Décision déférée à la cour : Jugement rendu le 25 Janvier 2011 par le Conseil de Prud'hommes - Formation paritaire de NANTERRE

S

ection : Encadrement

N° RG : 09/00608





Copies exécutoires délivrées à :



Me Céline MAZOUZ-KOSKAS

Me Laurent TIXIER





Copies certifiées conformes délivrées à :



[X] [I]



EURL MICHAEL PAGE INGENIEURS ET INFORMATIQUE VENANT...

COUR D'APPEL

DE

VERSAILLES

Code nac : 80A

11e chambre

ARRET N°

CONTRADICTOIRE

DU 15 MAI 2014

R.G. N° 12/04170

MAB/AZ

AFFAIRE :

[X] [I]

C/

EURL MICHAEL PAGE INGENIEURS ET INFORMATIQUE VENANT AUX DROITS DE LA STE MICHAEL PAGE INFORMATIQUE

Décision déférée à la cour : Jugement rendu le 25 Janvier 2011 par le Conseil de Prud'hommes - Formation paritaire de NANTERRE

Section : Encadrement

N° RG : 09/00608

Copies exécutoires délivrées à :

Me Céline MAZOUZ-KOSKAS

Me Laurent TIXIER

Copies certifiées conformes délivrées à :

[X] [I]

EURL MICHAEL PAGE INGENIEURS ET INFORMATIQUE VENANT AUX DROITS DE LA STE MICHAEL PAGE INFORMATIQUE

le :

RÉPUBLIQUE FRANÇAISE

AU NOM DU PEUPLE FRANÇAIS

LE QUINZE MAI DEUX MILLE QUATORZE,

La cour d'appel de VERSAILLES, a rendu l'arrêt suivant dans l'affaire entre :

Monsieur [X] [I]

[Adresse 2]

[Adresse 2]

Représenté par Me Céline MAZOUZ-KOSKAS, avocat au barreau de PARIS, vestiaire : E1919

APPELANT

****************

EURL MICHAEL PAGE INGENIEURS ET INFORMATIQUE VENANT AUX DROITS DE LA STE MICHAEL PAGE INFORMATIQUE

[Adresse 1]

[Adresse 1]

Représentée par Me Laurent TIXIER, avocat au barreau de PARIS, vestiaire : K0071

INTIMEE

****************

Composition de la cour :

En application des dispositions de l'article 945-1 du code de procédure civile, l'affaire a été débattue le 17 Février 2014, en audience publique, les parties ne s'y étant pas opposées, devant Madame Marie-Andrée BAUMANN, Conseiller chargé d'instruire l'affaire.
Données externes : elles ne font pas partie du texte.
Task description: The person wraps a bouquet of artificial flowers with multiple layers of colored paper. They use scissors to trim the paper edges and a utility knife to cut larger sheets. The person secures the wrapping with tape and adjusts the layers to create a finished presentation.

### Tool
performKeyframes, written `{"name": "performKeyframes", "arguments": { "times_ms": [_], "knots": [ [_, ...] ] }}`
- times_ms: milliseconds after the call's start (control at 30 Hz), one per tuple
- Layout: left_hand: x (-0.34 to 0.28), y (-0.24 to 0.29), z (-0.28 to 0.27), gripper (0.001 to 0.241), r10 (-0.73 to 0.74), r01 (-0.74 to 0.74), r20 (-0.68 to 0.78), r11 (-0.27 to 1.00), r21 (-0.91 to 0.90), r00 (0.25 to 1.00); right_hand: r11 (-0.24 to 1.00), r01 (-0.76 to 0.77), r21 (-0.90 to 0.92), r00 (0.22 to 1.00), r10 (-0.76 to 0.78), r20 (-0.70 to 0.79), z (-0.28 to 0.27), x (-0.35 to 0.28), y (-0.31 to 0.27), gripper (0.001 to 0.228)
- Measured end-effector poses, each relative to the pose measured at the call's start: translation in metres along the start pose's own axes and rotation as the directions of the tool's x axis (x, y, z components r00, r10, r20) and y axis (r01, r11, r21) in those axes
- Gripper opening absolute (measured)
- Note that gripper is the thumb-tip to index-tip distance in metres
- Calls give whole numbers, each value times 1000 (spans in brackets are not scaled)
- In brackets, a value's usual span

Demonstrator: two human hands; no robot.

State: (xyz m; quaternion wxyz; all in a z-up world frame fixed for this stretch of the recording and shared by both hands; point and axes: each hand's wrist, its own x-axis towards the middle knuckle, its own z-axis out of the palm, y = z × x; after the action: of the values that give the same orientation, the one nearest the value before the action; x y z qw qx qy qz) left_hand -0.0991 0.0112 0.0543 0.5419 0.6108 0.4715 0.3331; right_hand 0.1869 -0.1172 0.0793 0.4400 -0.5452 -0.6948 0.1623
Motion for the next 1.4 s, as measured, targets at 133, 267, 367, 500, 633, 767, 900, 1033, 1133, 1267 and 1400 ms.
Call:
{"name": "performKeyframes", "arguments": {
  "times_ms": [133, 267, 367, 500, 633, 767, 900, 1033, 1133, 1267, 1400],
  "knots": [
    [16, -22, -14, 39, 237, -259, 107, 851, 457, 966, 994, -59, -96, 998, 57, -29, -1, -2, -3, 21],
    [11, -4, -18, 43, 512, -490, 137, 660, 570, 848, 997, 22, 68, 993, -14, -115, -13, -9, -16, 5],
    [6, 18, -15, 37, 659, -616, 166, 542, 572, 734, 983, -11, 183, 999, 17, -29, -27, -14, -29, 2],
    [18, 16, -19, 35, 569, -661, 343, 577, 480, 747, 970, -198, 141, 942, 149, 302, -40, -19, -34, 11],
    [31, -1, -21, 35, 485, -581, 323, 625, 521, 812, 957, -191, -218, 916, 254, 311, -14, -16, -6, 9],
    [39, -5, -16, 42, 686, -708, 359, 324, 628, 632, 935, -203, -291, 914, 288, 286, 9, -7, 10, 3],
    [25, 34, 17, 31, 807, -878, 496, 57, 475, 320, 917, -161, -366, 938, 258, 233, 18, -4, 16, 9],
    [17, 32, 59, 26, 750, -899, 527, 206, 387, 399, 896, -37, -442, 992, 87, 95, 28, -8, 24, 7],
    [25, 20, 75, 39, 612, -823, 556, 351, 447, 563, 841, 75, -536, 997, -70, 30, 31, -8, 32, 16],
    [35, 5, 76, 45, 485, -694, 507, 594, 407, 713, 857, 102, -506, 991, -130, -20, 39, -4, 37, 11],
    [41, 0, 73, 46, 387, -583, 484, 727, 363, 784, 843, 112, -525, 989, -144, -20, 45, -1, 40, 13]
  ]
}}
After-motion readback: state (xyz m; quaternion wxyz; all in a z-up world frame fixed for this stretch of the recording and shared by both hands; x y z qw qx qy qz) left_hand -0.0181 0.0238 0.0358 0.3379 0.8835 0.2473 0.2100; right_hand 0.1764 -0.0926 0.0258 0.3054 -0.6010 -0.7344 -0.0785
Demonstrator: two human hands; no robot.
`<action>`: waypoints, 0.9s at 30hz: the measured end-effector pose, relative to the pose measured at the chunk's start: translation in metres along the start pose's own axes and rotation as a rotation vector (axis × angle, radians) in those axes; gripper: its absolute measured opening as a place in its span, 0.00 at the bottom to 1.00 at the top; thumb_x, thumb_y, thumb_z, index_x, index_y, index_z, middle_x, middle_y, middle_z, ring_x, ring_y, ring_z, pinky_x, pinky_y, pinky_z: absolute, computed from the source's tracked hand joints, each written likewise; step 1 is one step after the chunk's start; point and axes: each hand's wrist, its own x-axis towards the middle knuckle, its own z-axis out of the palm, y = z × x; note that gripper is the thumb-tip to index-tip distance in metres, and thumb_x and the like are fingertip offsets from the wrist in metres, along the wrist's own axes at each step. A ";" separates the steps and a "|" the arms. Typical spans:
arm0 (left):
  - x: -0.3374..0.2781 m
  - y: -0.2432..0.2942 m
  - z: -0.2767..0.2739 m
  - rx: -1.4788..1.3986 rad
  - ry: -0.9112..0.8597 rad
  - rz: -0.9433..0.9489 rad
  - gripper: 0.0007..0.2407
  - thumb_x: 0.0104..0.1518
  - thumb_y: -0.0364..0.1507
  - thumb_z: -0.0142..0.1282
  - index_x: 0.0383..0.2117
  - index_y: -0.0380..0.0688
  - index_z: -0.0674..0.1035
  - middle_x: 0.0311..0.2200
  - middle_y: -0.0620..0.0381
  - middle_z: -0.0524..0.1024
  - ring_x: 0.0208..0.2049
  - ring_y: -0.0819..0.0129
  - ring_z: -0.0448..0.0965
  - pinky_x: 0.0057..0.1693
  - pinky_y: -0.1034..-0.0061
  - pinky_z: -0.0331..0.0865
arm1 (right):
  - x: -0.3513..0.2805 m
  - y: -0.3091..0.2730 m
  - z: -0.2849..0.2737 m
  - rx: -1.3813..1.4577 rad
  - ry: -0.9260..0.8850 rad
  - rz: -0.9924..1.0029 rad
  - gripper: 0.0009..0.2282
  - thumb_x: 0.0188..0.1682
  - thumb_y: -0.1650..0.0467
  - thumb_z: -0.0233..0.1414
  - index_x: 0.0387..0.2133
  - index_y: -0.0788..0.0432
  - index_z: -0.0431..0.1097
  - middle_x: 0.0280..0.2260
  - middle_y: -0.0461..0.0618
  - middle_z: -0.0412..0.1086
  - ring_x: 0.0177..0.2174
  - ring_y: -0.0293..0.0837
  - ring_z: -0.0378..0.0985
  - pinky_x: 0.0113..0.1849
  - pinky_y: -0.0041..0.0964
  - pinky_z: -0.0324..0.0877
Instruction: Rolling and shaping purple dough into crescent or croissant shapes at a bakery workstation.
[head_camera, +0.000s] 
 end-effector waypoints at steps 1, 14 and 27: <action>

Ce magistrat a rendu compte des plaidoiries dans le délibéré de la cour, composé(e) de :

Madame Marie-Noëlle ROBERT, Président,

Madame Marie-Andrée BAUMANN, Conseiller,

Madame Marie-Hélène MASSERON, Conseiller,

Greffier, lors des débats : Madame Claudine AUBERT,

EXPOSE DES FAITS ET DE LA PROCEDURE

Suivant contrat à durée indéterminée du 24 mai 2004, M. [X] [I] a été embauché à compter du 1er juin suivant par la société Michael Page informatique aux droits de laquelle est la société Michael Page ingénieurs et informatique, en qualité de consultant, statut cadre, coefficient 115, position 2.1.

Le 17 août 2004, la période d'essai initiale de M. [I], qui expirait le 1er septembre 2004, a été prolongée jusqu'au 1er décembre 2004.

Les relations contractuelles au sein de la société qui comptait au moins onze salariés étaient soumises à la convention collective du personnel des bureaux d'étude technique et des cabinets d'ingénieurs conseils dite Syntec .

A compter du 1er janvier 2007, M. [I] a commencé à occuper les fonctions de manager et il était en charge à compter de la fin de l'année 2007 de l'activité free-lance au sein de la société qui précise que cette activité consiste à mettre en relation des entreprises à la recherche d'un prestataire de services avec des 'free-lance' susceptibles de réaliser la prestation.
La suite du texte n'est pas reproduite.